Zambia is actively considering debt-for-nature swaps as a tool to further reduce its debt burden, Bloomberg reports, citing Finance Minister Situmbeko Musokotwane.
This move comes as the country successfully restructured $3 billion in eurobonds to exit default and is currently facing a record drought that has severely impacted its economic growth.
“We are thinking about it very closely,” Musokotwane said during an interview at the World Bank and International Monetary Fund annual meetings in Washington.
While a concrete plan is still under development, Zambia is currently working on a framework for operations that will use funds from the swaps to protect the environment.
This exploration of new financing options comes as the IMF recently slashed Zambia’s economic growth outlook to 1.2% for 2023, a significant downward revision from the previous 2.3% estimate. The revised projection reflects the impact of the ongoing drought, described by the United Nations as the worst regional dry spell in over a century.
“If it reduces the debt burden further, why not?” Musokotwane said about the debt-for-nature swaps.
He also emphasized the need to reduce the budget deficit, a key objective for Zambia after emerging from a debt crisis. He outlined plans for cutting government expenditures and scaling down some infrastructure projects.
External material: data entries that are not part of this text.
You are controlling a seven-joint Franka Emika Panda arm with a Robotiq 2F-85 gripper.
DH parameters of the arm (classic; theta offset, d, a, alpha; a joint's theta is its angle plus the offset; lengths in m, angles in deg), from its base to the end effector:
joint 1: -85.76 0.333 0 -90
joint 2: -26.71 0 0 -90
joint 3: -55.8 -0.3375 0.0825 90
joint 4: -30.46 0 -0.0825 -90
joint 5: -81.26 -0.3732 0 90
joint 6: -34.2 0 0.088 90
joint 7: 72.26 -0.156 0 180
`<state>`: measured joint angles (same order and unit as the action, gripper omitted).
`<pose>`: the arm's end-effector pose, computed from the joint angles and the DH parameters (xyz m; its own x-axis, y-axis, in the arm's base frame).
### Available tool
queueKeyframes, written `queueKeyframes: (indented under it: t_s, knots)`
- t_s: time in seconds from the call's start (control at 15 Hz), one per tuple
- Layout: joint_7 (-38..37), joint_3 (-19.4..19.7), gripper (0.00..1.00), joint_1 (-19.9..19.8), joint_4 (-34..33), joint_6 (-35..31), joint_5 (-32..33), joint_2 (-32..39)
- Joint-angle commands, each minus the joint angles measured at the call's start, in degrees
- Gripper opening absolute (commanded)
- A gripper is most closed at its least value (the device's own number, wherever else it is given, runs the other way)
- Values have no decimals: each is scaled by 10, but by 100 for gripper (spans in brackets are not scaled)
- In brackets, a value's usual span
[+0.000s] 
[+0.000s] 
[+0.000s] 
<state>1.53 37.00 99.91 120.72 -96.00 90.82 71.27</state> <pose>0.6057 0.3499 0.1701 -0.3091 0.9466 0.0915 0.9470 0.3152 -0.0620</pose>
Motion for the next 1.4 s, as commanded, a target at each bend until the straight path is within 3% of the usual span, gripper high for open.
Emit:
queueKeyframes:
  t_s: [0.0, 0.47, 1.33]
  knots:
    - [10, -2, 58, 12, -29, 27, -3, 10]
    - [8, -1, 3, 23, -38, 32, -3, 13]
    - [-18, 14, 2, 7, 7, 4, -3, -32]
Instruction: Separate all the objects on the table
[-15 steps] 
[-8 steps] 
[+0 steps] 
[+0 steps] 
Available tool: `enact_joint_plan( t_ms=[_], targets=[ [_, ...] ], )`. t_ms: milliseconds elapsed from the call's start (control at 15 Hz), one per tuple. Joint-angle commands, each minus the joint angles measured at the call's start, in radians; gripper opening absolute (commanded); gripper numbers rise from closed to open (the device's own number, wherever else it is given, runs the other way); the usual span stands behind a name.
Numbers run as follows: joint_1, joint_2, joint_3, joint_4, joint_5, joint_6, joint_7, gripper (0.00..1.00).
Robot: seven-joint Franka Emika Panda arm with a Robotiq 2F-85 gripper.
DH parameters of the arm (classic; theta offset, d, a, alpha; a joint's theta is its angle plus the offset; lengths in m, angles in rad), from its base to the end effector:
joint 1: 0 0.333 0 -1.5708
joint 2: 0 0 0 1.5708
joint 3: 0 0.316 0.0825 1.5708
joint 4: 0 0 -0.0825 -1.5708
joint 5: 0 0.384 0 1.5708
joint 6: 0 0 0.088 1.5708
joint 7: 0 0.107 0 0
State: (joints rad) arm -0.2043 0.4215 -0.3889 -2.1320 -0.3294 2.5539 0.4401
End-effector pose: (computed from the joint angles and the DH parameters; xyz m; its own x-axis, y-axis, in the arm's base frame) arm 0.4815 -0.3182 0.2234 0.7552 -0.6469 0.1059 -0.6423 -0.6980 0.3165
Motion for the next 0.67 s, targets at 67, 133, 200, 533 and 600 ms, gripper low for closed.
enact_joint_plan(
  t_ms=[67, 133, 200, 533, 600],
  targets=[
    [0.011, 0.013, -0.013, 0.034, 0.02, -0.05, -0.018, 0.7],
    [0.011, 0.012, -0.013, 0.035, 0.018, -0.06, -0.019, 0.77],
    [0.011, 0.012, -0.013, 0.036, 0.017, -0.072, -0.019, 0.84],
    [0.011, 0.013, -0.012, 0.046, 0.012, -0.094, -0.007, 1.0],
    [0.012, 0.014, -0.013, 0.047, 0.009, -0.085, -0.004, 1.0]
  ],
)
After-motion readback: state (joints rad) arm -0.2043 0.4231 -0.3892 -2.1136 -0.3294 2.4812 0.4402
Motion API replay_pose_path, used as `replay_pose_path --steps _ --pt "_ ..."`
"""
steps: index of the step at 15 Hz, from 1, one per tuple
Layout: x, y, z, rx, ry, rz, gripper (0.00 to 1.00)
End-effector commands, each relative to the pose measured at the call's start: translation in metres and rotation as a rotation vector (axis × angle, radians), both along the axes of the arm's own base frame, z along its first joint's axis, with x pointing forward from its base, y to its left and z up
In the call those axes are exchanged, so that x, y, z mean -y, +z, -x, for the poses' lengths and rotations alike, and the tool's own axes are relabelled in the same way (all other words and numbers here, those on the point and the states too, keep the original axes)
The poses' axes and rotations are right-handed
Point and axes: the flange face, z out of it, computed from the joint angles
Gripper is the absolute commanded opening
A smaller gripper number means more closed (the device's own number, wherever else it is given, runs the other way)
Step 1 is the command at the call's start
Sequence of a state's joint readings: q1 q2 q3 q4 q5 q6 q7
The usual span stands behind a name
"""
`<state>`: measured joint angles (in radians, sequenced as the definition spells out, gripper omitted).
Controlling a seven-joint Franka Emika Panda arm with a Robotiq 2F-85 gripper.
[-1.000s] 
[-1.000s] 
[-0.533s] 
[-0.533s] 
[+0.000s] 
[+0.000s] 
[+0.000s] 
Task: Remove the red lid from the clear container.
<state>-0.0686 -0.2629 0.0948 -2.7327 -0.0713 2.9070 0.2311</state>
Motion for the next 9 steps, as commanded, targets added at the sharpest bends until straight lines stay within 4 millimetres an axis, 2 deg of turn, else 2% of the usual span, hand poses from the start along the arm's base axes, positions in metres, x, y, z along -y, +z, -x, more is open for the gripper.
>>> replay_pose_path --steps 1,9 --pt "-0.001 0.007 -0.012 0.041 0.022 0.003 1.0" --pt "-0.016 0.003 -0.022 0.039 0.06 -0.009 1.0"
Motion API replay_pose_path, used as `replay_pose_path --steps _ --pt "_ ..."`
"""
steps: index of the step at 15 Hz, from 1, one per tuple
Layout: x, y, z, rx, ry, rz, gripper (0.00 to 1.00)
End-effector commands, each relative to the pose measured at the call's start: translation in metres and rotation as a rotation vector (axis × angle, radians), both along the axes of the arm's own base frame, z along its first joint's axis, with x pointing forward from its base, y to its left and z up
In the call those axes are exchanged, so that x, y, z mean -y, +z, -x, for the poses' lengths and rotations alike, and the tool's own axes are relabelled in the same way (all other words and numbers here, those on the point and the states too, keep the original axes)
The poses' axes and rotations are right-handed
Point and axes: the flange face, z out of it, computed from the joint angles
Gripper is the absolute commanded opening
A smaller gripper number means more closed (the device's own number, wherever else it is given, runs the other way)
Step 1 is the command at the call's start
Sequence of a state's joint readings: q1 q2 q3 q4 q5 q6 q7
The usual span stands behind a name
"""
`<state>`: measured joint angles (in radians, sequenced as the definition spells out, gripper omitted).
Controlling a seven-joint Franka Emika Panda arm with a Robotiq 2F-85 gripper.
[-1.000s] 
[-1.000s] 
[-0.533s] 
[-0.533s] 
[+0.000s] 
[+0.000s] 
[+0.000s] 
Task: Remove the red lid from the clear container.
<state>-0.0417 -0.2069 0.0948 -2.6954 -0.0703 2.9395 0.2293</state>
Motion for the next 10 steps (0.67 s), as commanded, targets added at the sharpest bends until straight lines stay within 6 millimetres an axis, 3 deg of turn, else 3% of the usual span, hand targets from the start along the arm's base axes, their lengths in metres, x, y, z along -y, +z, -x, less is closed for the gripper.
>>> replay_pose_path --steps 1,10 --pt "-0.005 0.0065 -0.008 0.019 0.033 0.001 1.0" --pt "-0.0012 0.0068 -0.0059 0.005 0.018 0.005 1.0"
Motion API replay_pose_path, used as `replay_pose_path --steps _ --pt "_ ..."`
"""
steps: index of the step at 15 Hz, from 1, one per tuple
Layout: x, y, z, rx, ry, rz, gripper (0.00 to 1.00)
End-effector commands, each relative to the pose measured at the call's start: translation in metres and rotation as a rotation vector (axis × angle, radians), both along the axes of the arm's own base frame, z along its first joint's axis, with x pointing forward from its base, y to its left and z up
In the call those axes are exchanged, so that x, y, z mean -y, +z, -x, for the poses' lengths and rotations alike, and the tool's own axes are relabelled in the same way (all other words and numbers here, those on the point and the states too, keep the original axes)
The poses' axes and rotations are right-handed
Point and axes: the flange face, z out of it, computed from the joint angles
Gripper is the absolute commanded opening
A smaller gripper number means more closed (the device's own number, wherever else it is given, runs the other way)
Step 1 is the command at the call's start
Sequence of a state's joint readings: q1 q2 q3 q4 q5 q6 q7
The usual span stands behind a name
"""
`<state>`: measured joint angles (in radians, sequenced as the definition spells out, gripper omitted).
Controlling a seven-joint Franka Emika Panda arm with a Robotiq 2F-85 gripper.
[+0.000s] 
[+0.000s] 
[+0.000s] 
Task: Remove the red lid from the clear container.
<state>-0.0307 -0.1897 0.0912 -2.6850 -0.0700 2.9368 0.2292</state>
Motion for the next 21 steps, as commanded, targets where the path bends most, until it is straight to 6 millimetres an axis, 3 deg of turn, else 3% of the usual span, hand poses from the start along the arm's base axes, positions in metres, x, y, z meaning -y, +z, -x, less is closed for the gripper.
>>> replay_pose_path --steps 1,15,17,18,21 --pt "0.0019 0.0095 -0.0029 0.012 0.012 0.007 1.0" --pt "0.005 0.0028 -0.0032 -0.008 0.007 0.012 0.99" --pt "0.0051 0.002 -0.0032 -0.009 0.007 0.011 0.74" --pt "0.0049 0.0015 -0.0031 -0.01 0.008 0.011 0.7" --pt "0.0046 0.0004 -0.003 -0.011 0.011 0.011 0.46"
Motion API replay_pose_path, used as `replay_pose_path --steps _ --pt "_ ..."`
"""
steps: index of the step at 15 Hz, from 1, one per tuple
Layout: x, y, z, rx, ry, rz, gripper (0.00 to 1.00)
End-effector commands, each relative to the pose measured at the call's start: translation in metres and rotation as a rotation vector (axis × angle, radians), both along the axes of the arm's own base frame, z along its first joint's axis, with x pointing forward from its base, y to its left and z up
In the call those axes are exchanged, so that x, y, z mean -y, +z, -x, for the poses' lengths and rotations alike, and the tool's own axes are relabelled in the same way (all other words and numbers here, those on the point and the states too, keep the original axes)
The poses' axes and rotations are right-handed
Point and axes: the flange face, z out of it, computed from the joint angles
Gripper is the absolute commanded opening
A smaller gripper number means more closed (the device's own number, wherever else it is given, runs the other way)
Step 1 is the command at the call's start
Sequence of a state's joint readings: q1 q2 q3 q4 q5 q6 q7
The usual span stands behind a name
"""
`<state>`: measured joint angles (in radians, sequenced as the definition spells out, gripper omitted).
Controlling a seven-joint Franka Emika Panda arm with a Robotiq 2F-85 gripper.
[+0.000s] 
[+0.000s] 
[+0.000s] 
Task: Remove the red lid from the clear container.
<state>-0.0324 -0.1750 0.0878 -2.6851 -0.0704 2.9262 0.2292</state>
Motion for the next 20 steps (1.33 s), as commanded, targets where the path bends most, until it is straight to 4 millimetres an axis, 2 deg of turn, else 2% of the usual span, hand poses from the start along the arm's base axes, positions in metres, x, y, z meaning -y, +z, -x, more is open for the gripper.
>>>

In addition to exploring debt-for-nature swaps, Zambia is actively engaged in negotiations with the IMF for a new loan under the Resilience and Sustainability Trust (RST). This trust aims to assist countries in achieving sustainable growth and Zambia is seeking funding to address the climate change crisis, particularly through developing more dams for water harvesting.
“We are talking to the management so that we can expedite this as quickly as possible,” Musokotwane said, highlighting the potential of concessional funding to support critical infrastructure projects.
The RST funding, capped at around $1.3 billion for Zambia, offers a 20-year maturity with a grace period on principal payments of 10 and a half years. However, a key condition for receiving RST funding is a minimum of 18 months remaining on the country’s core program with the IMF. While Zambia’s extended credit facility expires at the end of next year, Musokotwane indicated that extending the program is a possibility.